> **WHAT YOU SHOULD DO**:
Tally every line below where "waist" appears, then report the total alone.

> **EXERCISE DATA**:

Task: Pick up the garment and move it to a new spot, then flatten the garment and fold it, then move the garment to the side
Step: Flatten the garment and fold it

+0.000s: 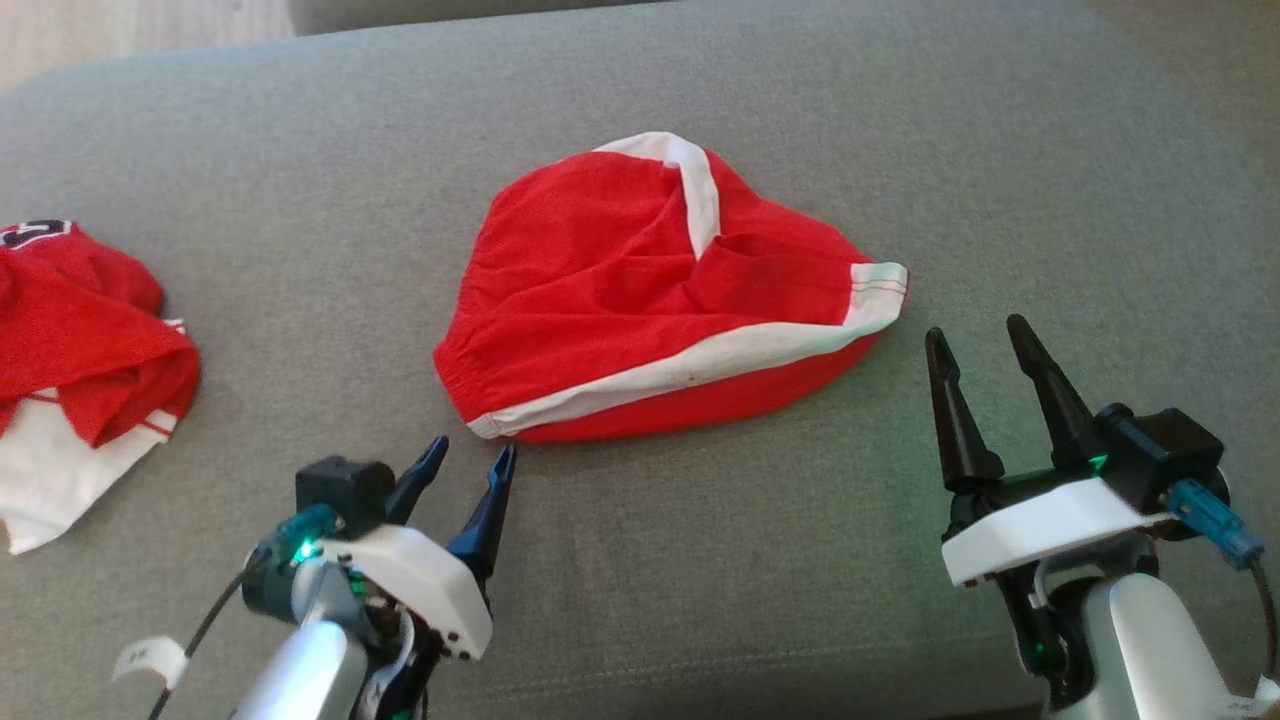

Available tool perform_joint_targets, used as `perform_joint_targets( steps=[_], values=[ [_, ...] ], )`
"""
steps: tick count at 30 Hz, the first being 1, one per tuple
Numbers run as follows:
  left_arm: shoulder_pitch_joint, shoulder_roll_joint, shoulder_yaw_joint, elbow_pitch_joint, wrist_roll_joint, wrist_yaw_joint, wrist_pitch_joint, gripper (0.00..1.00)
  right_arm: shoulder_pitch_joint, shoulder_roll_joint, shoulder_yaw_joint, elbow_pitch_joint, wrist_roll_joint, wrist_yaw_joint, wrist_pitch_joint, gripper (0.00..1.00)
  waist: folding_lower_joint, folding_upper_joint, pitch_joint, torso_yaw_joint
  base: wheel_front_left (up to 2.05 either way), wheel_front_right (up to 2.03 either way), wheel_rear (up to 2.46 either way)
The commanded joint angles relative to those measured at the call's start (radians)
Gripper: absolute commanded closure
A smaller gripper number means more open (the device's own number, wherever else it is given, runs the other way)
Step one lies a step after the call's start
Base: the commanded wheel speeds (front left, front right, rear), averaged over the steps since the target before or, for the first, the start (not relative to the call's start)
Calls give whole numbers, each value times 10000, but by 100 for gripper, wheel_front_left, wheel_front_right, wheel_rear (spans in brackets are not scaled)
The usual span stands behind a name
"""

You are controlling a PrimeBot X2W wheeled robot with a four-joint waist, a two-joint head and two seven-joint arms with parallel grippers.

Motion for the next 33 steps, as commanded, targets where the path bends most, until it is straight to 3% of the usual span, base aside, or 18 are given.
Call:
perform_joint_targets(
  steps=[1, 8, 12, 13, 14, 15, 16, 24, 33],
  values=[
    [-564, 57, 371, -177, -35, -49, -53, 0, -358, -10, 269, -341, 36, 37, -15, 0, 0, 0, 110, -98, 0, 0, 0],
    [-965, 132, 494, 320, -145, -191, -273, 0, -434, -10, 236, -350, 48, 37, -31, 0, 0, 0, 339, -253, 0, 0, 0],
    [-1057, 95, 437, 423, -414, -527, -223, 0, -452, -10, 158, -335, 34, 37, -43, 0, 0, 0, 435, -231, 0, 0, 0],
    [-1090, 92, 422, 433, -464, -595, -211, 31, -463, -10, 132, -328, -2, 37, -34, 0, 0, 0, 456, -215, 0, 0, 0],
    [-1124, 82, 418, 421, -507, -660, -256, 56, -476, -10, 115, -326, -22, 37, -30, 0, 0, 0, 478, -203, 0, 0, 0],
    [-1154, 70, 413, 418, -552, -716, -293, 73, -493, -10, 103, -324, -30, 37, -25, 0, 0, 0, 496, -191, 0, 0, 0],
    [-1181, 68, 384, 435, -585, -769, -282, 100, -513, -10, 91, -324, -38, 37, -18, 0, 0, 0, 513, -177, 0, 0, 0],
    [-1354, 90, 310, 466, -582, -841, -485, 100, -1018, -103, -387, 270, -168, 37, 201, 0, 0, 0, 634, -49, 0, 0, 0],
    [-1670, 61, 223, 497, -482, -836, -737, 100, -2315, -1316, 421, 1792, 172, 37, 1221, 0, 0, 0, 1059, 370, 0, 0, 0]
  ],
)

> **WRITTEN ANSWER**:
2